- Born: Tobias Amies 27 June 1967 (age 59) Birmingham, Warwickshire
- Occupations: Film director, broadcaster, and photographer
- Notable work: The Man Whose Mind Exploded

= Toby Amies =

English filmmaker and broadcaster

Toby Amies is a filmmaker and broadcaster who specialises in making programmes about art, music, and travel with an emphasis on fringe culture and alternative perspectives. He is best known for his feature-length documentary The Man Whose Mind Exploded and his broadcast work on BBC Radio 4, MTV Europes's Alternative Nation, FilmFour, Lonely Planet Six Degrees and The Rough Guides. In addition, Amies is a widely published portrait photographer and writer.

==Early life and education ==

Amies was brought up in Worcestershire and went to the University of Exeter in Devon and subsequently the University of Kansas, where he was awarded a scholarship in Art History. He declined the scholarship in favour of work in music TV in the UK at the Powerstation.

==Career==
Amies began his career on air with Chris Evans, Boy George, Steven Wells and Suggs. He started DJing in art college in Cheltenham (he was in the same class as British artist Tim Noble) and after leaving the UK he worked behind the decks in Arizona at top 40 radio station KRQ alongside Jimmy Kimmel. He later worked at MCA Records in Los Angeles and then moved to work in the news department at MTV Europe partly thanks to work/appearances with Quentin Tarantino and Traci Lords at MCA before moving to MTV.

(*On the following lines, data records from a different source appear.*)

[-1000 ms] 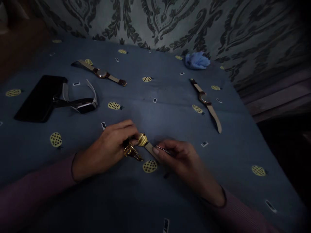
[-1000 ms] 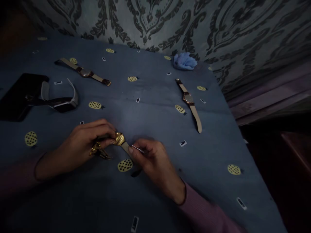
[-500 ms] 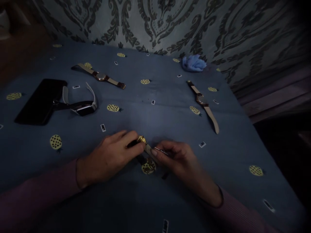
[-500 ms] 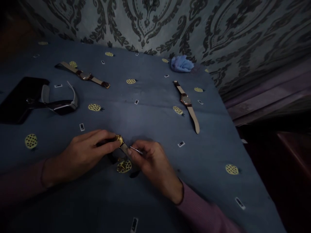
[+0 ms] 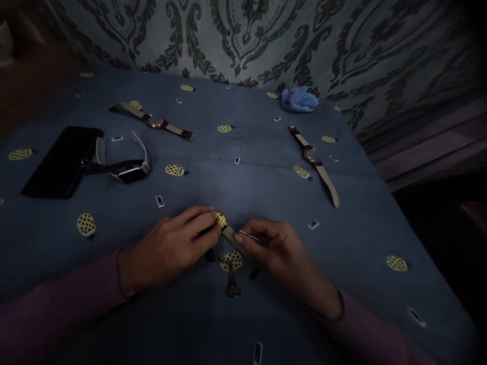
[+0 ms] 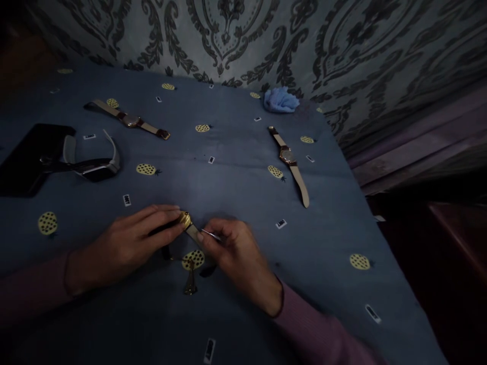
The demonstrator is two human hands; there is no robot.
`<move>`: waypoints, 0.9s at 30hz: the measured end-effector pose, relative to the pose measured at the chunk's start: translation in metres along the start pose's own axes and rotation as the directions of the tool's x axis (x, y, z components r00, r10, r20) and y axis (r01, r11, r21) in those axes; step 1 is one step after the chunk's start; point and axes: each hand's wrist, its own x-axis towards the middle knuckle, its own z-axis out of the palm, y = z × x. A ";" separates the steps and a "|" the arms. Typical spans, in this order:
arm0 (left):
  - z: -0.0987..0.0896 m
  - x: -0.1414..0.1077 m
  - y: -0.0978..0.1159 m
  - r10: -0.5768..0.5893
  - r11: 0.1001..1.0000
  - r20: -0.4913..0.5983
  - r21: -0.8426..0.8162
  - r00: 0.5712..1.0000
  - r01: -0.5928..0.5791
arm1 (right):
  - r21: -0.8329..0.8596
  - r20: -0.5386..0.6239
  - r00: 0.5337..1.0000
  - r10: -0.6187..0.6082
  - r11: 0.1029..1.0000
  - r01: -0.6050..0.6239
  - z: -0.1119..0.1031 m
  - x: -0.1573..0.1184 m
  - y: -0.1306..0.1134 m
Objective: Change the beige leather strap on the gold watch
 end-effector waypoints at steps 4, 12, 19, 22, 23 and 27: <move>0.001 -0.004 0.001 0.007 0.999 0.041 0.042 0.999 -0.008 | -0.037 -0.007 1.000 -0.015 0.999 0.015 0.000 0.000 -0.002; 0.007 -0.011 0.003 -0.014 0.995 0.120 0.103 0.993 0.002 | -0.035 -0.007 1.000 -0.014 0.999 0.014 0.001 0.002 -0.002; 0.000 -0.002 0.001 0.024 0.996 0.132 0.086 0.991 -0.036 | -0.095 -0.040 0.998 -0.046 0.995 0.042 0.003 0.001 0.003; -0.001 0.000 0.000 0.042 0.996 0.157 0.071 0.987 -0.054 | -0.137 -0.052 0.997 -0.052 0.990 0.044 0.003 0.001 0.002; -0.001 0.000 0.000 0.036 0.997 0.147 0.068 0.989 -0.046 | -0.139 -0.051 0.997 -0.050 0.989 0.042 0.004 0.001 0.002; 0.000 -0.001 0.000 0.044 0.997 0.122 0.057 0.992 -0.052 | -0.145 -0.068 0.996 -0.063 0.988 0.052 0.004 0.001 0.001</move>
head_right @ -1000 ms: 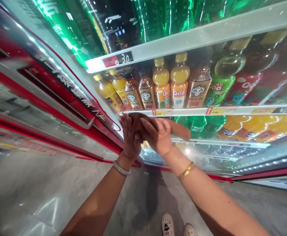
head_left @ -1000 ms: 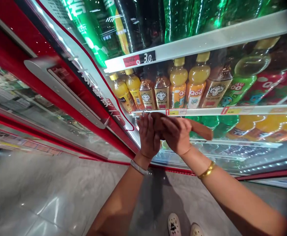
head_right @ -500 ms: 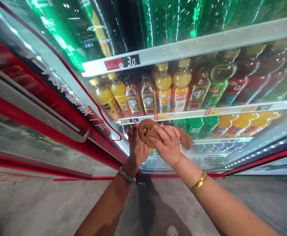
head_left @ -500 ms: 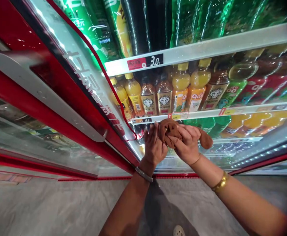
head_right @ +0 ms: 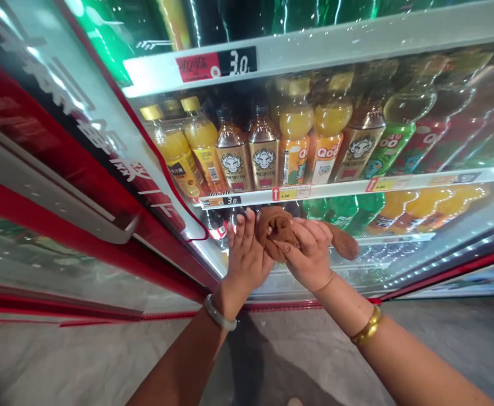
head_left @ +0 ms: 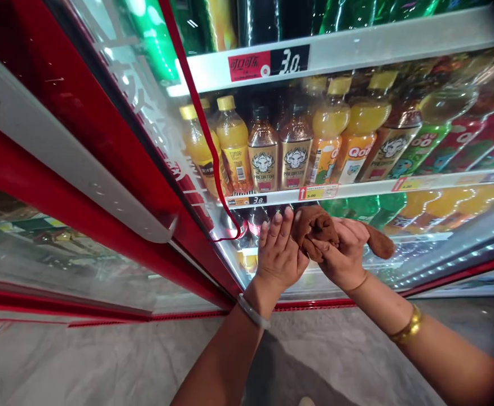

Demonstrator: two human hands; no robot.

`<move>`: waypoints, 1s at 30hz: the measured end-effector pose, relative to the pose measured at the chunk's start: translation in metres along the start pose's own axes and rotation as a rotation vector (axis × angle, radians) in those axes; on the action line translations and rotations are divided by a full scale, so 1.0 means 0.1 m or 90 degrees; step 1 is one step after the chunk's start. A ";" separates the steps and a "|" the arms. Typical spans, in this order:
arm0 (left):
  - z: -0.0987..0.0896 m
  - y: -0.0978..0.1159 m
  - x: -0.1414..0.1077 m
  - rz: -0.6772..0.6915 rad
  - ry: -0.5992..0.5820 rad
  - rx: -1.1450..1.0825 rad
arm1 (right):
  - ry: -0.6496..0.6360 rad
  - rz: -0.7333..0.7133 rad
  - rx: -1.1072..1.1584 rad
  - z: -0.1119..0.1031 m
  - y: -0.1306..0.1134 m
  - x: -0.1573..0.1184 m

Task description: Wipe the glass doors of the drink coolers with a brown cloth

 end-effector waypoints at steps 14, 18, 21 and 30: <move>0.02 0.08 -0.11 0.004 -0.062 0.042 | -0.056 -0.044 0.028 -0.15 0.08 -0.02; 0.16 0.31 -0.15 -0.013 -0.034 0.049 | -0.010 -0.001 0.033 -0.19 0.11 -0.20; 0.31 0.40 -0.26 -0.026 0.000 0.040 | 0.003 0.081 0.063 -0.13 0.10 -0.33; 0.47 0.20 -0.21 -0.027 0.131 0.139 | 0.001 -0.026 0.164 -0.13 0.55 -0.28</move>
Point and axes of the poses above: each hand's wrist, its own x-axis towards the middle knuckle, its own z-axis out of the palm, y = z × x, the point moved 5 cm from there along x, towards the middle knuckle, and after that the axes turned 2 degrees about -y, right-handed, at the moved point
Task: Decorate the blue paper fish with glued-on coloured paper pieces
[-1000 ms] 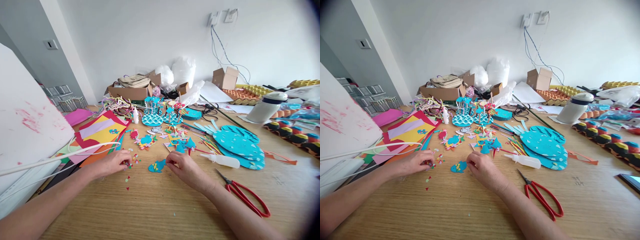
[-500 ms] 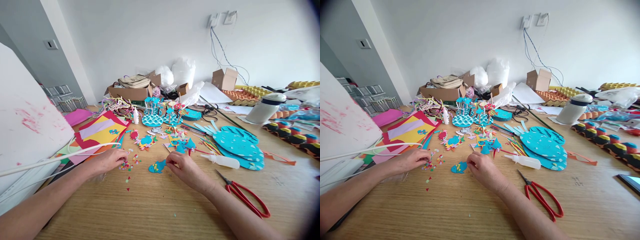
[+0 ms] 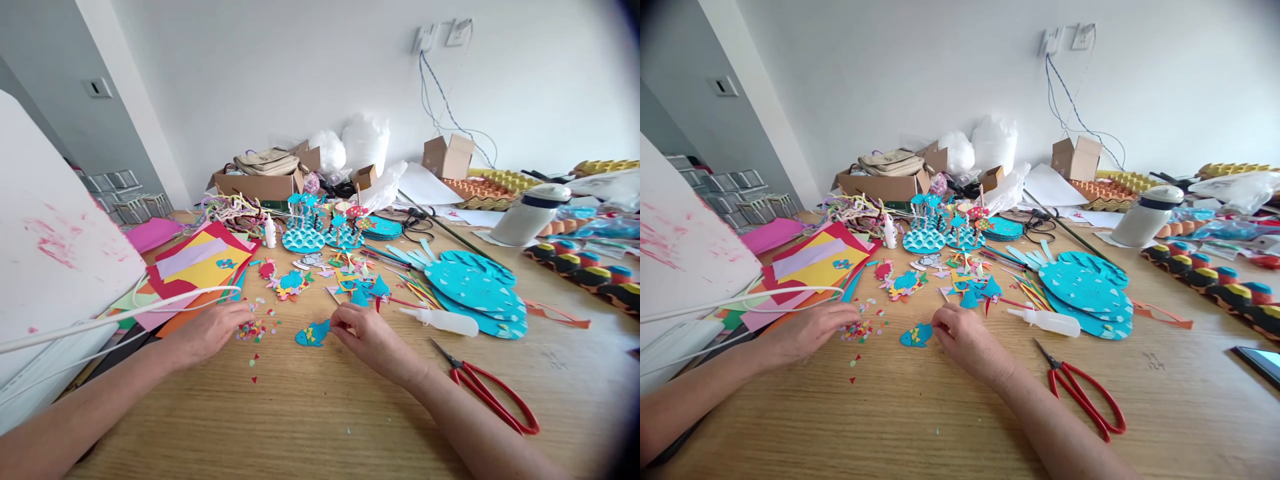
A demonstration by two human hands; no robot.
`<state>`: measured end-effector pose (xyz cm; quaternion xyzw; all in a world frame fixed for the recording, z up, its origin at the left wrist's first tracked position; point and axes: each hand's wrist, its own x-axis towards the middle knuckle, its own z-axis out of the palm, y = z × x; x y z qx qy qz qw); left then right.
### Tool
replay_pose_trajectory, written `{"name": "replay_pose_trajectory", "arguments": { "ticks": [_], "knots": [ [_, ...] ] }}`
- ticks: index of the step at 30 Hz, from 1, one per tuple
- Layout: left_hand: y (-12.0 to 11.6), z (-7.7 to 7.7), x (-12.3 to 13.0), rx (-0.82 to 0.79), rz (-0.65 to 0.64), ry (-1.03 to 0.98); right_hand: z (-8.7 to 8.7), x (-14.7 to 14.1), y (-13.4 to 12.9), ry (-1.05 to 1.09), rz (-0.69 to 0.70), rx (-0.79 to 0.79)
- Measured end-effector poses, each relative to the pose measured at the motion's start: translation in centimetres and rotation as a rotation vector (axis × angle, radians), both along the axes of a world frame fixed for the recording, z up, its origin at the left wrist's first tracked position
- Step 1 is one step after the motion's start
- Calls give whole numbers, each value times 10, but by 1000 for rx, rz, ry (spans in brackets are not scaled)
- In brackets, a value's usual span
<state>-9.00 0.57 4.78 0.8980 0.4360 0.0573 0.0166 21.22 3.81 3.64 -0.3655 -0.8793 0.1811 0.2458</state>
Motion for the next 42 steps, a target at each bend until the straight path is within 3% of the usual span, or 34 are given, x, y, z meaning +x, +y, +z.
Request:
{"name": "replay_pose_trajectory", "arguments": {
  "ticks": [6,11,20,32,42],
  "knots": [
    [3,-2,22,-84,64,-14,0,0,0,-6,-5,5],
    [18,-7,37,-176,123,20,0,1,-1,-8,-2,3],
    [27,3,39,-268,103,69,1,3,1,-22,-8,7],
    [28,1,40,-282,72,48,-1,5,1,0,-26,3],
    [33,5,34,-300,149,-45,-1,6,3,-9,-8,1]
  ]
}}
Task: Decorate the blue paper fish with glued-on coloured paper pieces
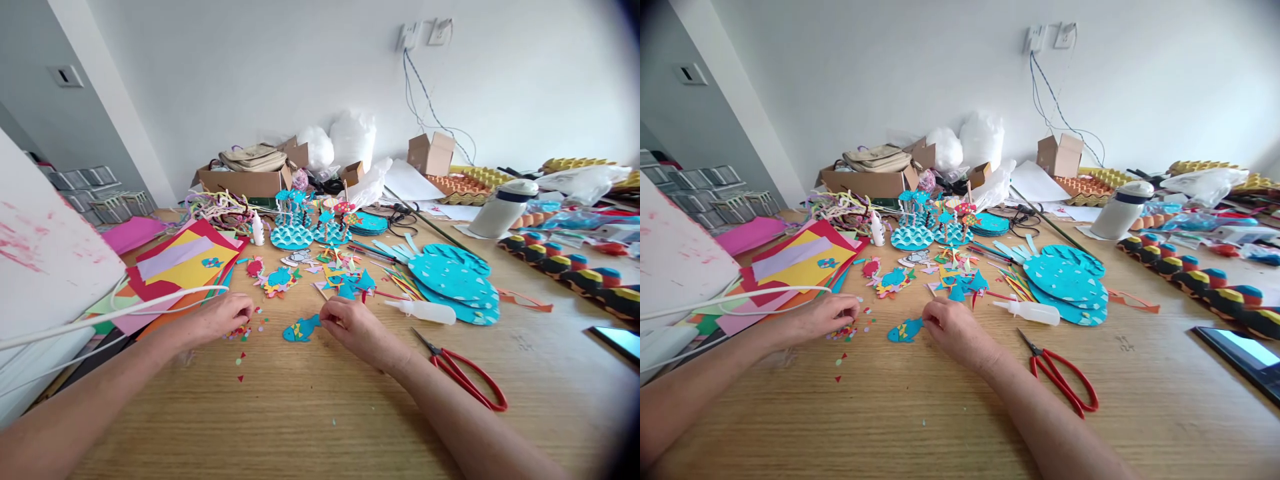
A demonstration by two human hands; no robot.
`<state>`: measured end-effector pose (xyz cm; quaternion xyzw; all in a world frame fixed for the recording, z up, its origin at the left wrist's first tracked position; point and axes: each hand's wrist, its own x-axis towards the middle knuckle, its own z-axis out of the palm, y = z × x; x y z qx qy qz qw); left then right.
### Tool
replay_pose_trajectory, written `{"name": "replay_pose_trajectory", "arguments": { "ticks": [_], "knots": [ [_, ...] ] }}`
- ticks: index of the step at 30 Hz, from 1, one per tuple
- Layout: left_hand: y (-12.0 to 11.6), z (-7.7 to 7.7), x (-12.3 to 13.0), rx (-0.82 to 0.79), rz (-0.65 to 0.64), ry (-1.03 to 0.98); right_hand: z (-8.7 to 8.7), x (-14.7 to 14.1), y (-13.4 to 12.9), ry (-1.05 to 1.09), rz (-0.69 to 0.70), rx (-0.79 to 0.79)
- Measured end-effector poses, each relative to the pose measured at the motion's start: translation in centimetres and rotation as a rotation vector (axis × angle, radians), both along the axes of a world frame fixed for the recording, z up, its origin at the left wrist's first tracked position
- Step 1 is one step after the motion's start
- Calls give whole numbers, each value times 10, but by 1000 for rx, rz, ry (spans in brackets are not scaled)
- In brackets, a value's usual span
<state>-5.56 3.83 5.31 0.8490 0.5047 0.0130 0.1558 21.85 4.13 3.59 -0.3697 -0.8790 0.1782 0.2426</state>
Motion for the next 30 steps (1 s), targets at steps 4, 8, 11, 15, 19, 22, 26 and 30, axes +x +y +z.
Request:
{"name": "replay_pose_trajectory", "arguments": {
  "ticks": [4,8,11,15,19,22,26,30],
  "knots": [
    [-2,4,1,-17,30,-30,2,0,-1,-20,-7,-27],
    [-3,6,-1,-23,59,-61,4,-1,-2,-17,-13,-44],
    [-1,4,-5,-25,68,-87,5,-2,-3,-23,-11,-48],
    [1,0,-8,-30,46,-103,3,-3,-1,-26,-1,-45],
    [3,6,-8,10,33,-63,1,-2,0,-28,-5,-38],
    [4,15,-13,51,24,-6,1,-1,0,-34,2,-14],
    [3,24,-26,59,12,102,1,-1,0,-40,8,-7],
    [-2,22,-37,46,7,200,0,-1,-1,-34,11,-4]
  ]
}}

Whilst at MTV Europe he worked on the programmes Alternative Nation, US Top 20, Weekend Edition, The Big Picture and was the co-creator of the programme MTV Hot which later featured Paul Tonkinson, Sara Cox and the German actor Christian Ulmen as hosts. He also worked alongside Davina McCall.

Amies later moved to MTV USA to host MTV Live with Carson Daly. This show later became TRL. He also hosted his own show, Countdown to the Ten Spot. In 1999, he moved on to form the band Genius Steals with New York City photographer Brooke Williams, working with Moby, Romanthony, Darry Logan, Jim Sclavunos and Matt Verta-Ray amongst others. At this time he also hosted the anarchic US Top 20, most famous for the show that attempted to measure the length of Long Island.

Since moving back to the UK he has covered film festivals for FilmFour, worked for Radio 4 and became the host of three series of Lonely Planet Six Degrees and two series of The Rough Guides. In the Lonely Planet series, he teamed up with fellow British presenter Asha Gill to visit many countries. Amies presented programmes on Radio 4, BBC Two, BBC Four and BBC World Service. He occasionally podcasts on podomatic.

He concentrates on filmmaking, regularly making films for Nowness, the Tate, Christie's and music videos.

In 2022 Amies released the documentary In The Court of the Crimson King: King Crimson at 50 (formerly titled Cosmic FuKc) about progressive rock band King Crimson, to coincide with the group's 50th anniversary.